(Extracted data entries)
┄┄┄┄┄┄

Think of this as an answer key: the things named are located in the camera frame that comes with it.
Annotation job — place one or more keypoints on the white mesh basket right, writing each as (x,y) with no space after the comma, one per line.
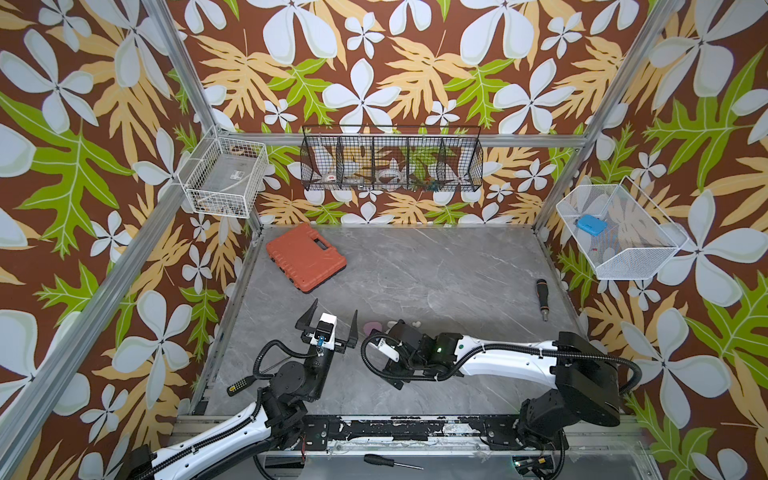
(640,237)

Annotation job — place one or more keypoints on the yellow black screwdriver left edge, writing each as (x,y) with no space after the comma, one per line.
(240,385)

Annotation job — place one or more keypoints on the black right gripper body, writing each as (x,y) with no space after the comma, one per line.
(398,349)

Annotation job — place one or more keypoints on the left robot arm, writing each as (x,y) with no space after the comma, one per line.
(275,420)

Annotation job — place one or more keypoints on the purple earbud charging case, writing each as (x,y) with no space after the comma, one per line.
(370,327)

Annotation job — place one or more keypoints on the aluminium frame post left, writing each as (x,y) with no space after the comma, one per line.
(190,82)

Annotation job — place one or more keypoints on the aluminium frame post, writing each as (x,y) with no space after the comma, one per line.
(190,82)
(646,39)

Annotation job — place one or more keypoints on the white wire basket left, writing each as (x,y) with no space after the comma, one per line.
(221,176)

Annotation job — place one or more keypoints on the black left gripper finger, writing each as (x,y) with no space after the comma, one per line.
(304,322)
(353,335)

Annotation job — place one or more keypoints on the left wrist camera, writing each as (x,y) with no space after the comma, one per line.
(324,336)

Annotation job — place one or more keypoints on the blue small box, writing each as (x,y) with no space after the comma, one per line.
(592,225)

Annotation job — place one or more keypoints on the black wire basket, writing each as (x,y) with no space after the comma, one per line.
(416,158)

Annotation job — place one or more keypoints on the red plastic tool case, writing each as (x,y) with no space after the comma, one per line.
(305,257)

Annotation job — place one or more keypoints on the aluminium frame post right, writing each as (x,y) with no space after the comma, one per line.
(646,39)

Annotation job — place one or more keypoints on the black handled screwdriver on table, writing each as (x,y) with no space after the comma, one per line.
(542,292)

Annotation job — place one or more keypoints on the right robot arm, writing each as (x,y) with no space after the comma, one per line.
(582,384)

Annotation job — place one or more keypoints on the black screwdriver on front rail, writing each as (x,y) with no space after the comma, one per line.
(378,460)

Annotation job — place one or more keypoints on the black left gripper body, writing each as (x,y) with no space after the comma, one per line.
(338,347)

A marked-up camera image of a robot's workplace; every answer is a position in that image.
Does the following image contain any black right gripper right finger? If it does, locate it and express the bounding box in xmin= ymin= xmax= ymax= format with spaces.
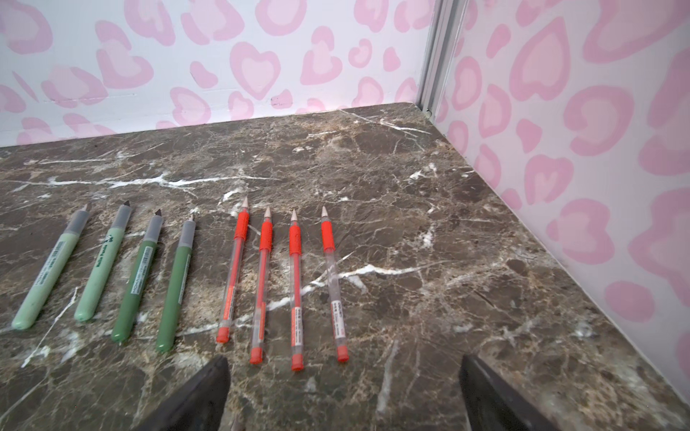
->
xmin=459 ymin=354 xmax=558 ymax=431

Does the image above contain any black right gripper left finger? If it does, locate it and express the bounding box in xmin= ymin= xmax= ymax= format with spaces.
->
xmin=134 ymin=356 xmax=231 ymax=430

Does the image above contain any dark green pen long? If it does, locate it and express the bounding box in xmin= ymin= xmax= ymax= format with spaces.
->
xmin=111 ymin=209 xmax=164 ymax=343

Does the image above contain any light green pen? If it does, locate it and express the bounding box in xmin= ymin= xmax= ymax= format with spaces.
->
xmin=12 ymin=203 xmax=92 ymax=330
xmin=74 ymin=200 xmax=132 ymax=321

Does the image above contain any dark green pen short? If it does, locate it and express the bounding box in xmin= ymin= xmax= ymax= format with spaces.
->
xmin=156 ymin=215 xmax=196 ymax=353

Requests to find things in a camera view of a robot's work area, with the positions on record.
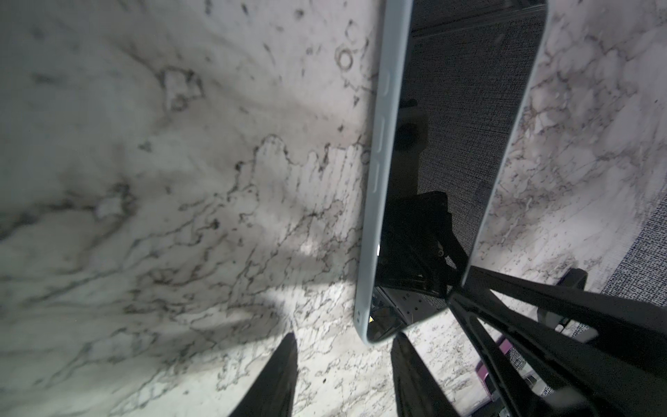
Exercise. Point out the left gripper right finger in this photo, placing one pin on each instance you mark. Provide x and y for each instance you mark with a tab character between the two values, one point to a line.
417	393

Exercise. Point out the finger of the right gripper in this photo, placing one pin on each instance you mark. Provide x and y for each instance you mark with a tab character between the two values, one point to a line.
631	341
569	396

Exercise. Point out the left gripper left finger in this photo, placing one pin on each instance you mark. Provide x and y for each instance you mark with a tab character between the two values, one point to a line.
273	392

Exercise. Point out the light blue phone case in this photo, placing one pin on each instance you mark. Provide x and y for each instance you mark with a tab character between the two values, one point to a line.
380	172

┄┄┄┄┄┄

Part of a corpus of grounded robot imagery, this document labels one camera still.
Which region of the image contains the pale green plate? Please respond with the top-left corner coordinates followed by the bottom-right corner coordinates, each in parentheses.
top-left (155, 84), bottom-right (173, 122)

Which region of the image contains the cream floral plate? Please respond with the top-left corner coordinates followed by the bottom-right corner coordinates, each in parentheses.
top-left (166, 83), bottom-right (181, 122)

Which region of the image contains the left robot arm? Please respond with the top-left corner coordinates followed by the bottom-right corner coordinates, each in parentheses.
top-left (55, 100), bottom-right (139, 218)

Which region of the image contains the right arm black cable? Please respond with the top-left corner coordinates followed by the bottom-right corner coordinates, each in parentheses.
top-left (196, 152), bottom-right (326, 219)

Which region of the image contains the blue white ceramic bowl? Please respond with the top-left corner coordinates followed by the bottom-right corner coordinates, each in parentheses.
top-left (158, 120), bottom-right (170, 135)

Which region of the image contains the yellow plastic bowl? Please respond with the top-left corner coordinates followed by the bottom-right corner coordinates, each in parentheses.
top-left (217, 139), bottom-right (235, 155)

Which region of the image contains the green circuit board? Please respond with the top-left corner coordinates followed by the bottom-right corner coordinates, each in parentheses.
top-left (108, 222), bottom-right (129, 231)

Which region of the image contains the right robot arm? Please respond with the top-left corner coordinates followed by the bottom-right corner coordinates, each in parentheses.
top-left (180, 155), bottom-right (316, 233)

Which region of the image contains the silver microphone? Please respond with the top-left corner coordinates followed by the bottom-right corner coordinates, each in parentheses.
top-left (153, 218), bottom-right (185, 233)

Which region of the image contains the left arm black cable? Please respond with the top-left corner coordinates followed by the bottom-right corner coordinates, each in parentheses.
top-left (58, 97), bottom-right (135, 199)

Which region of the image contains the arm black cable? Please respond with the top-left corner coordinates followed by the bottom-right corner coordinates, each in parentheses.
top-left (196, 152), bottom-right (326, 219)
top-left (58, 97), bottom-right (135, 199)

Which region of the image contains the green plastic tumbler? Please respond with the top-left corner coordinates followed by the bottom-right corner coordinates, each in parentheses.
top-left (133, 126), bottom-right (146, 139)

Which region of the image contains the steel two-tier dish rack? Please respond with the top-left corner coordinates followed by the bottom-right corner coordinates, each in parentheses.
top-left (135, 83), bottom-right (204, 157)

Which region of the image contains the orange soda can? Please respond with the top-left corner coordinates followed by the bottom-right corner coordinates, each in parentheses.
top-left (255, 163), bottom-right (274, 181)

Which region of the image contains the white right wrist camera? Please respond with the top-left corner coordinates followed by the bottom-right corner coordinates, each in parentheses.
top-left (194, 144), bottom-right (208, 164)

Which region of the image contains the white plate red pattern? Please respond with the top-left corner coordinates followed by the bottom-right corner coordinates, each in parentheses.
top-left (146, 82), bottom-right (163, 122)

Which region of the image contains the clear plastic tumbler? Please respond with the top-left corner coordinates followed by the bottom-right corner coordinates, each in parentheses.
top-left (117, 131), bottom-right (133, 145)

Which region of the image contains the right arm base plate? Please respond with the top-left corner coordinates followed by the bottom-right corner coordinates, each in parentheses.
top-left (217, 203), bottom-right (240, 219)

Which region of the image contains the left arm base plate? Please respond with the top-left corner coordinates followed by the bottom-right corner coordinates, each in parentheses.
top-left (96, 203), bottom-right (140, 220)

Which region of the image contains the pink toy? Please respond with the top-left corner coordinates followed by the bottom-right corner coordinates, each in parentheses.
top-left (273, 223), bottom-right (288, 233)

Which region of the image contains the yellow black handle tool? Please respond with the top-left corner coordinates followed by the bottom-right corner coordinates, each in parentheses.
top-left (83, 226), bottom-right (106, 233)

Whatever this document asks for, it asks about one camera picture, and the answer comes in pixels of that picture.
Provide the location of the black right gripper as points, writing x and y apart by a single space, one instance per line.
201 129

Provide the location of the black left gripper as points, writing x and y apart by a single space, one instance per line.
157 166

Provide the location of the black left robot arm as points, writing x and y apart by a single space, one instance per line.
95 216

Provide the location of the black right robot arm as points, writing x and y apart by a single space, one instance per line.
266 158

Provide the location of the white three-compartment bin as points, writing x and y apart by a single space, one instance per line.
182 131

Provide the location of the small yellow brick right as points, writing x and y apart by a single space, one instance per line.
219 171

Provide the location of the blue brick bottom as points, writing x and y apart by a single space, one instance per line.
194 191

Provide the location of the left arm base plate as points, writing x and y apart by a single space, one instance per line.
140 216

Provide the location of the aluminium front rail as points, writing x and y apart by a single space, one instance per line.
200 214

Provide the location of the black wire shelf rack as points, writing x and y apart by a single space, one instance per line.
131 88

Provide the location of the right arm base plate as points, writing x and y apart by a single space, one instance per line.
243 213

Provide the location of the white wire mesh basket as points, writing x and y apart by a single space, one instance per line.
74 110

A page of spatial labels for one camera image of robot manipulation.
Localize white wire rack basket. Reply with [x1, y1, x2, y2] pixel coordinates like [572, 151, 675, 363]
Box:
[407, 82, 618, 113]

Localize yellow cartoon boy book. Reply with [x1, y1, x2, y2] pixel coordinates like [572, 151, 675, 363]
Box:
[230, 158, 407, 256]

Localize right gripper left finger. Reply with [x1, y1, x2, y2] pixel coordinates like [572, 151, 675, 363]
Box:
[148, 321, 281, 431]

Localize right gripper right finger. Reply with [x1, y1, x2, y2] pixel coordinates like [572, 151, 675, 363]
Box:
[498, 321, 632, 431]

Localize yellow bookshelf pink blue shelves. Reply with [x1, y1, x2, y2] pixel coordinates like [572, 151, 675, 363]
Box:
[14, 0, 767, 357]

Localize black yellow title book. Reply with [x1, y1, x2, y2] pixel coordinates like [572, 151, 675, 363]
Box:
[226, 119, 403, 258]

┄┄┄┄┄┄

Each line of the data that has the string "document" should be returned.

Part of a corpus of grounded robot imagery, this document labels one camera still.
Whatever this document asks for, it asks about one camera picture, and the answer comes in pixels of that picture.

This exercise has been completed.